TASK GOAL: All of the data that follows should be written out exactly.

PROVIDED DATA:
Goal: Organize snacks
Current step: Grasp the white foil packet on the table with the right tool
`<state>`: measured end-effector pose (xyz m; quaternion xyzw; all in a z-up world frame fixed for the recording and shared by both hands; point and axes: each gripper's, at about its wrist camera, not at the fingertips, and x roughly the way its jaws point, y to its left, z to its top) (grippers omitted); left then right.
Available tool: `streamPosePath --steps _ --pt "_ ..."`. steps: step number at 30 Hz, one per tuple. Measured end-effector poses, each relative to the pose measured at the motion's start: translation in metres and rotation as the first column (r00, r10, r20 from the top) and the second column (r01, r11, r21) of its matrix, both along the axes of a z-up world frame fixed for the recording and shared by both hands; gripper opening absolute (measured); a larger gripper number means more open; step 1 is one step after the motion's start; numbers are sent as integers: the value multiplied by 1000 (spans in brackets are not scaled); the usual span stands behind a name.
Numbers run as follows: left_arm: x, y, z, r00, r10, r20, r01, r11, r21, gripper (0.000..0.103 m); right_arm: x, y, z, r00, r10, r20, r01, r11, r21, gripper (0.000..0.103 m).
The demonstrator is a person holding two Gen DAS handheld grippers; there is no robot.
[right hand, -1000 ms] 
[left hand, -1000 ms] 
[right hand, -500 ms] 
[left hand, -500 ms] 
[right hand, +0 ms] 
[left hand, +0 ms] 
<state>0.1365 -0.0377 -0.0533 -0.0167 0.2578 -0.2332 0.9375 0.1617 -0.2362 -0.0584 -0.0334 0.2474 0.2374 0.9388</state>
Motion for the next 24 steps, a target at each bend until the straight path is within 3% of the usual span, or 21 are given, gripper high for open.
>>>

TASK ANSWER:
Goal: Organize snacks
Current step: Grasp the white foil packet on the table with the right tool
`<state>`: measured end-effector pose (xyz m; quaternion xyzw; all in a z-up world frame fixed for the recording and shared by both hands; point and axes: each gripper's, at about its wrist camera, not at the fingertips, and x roughly the way its jaws point, y to its left, z to its top) (grippers omitted); left then right.
Available tool: `streamPosePath --steps _ --pt "_ ..."`. steps: step number at 30 Hz, one per tuple. Measured end-effector poses, each relative to the pose measured at the motion's start: translation in metres and rotation as the first column (r00, r10, r20 from the top) and the second column (r01, r11, r21) of its matrix, both along the axes of a z-up world frame fixed for the recording and shared by both hands; gripper opening absolute (measured); a larger gripper number means more open; step 1 is one step after the motion's start; numbers are sent as integers: the value multiplied by 1000 (spans in brackets are not scaled); the usual span stands behind a name.
Numbers run as follows: left_arm: x, y, z, r00, r10, r20, r01, r11, r21, gripper (0.000..0.103 m); right_arm: x, y, z, r00, r10, r20, r01, r11, r21, gripper (0.000..0.103 m).
The demonstrator is a person holding two Gen DAS handheld grippers; there is no robot.
[right hand, -1000 ms] 
[left hand, -1000 ms] 
[right hand, -500 ms] 
[left hand, -500 ms] 
[right hand, +0 ms] 
[left hand, +0 ms] 
<state>0.1365 -0.0377 -0.0533 -0.0167 0.2578 -0.2332 0.9375 0.1617 -0.2362 -0.0584 -0.0334 0.2474 0.2374 0.9388</state>
Motion for the next 24 steps, a target at each bend until the straight path is within 3% of the usual span, or 21 are given, gripper high for open.
>>>

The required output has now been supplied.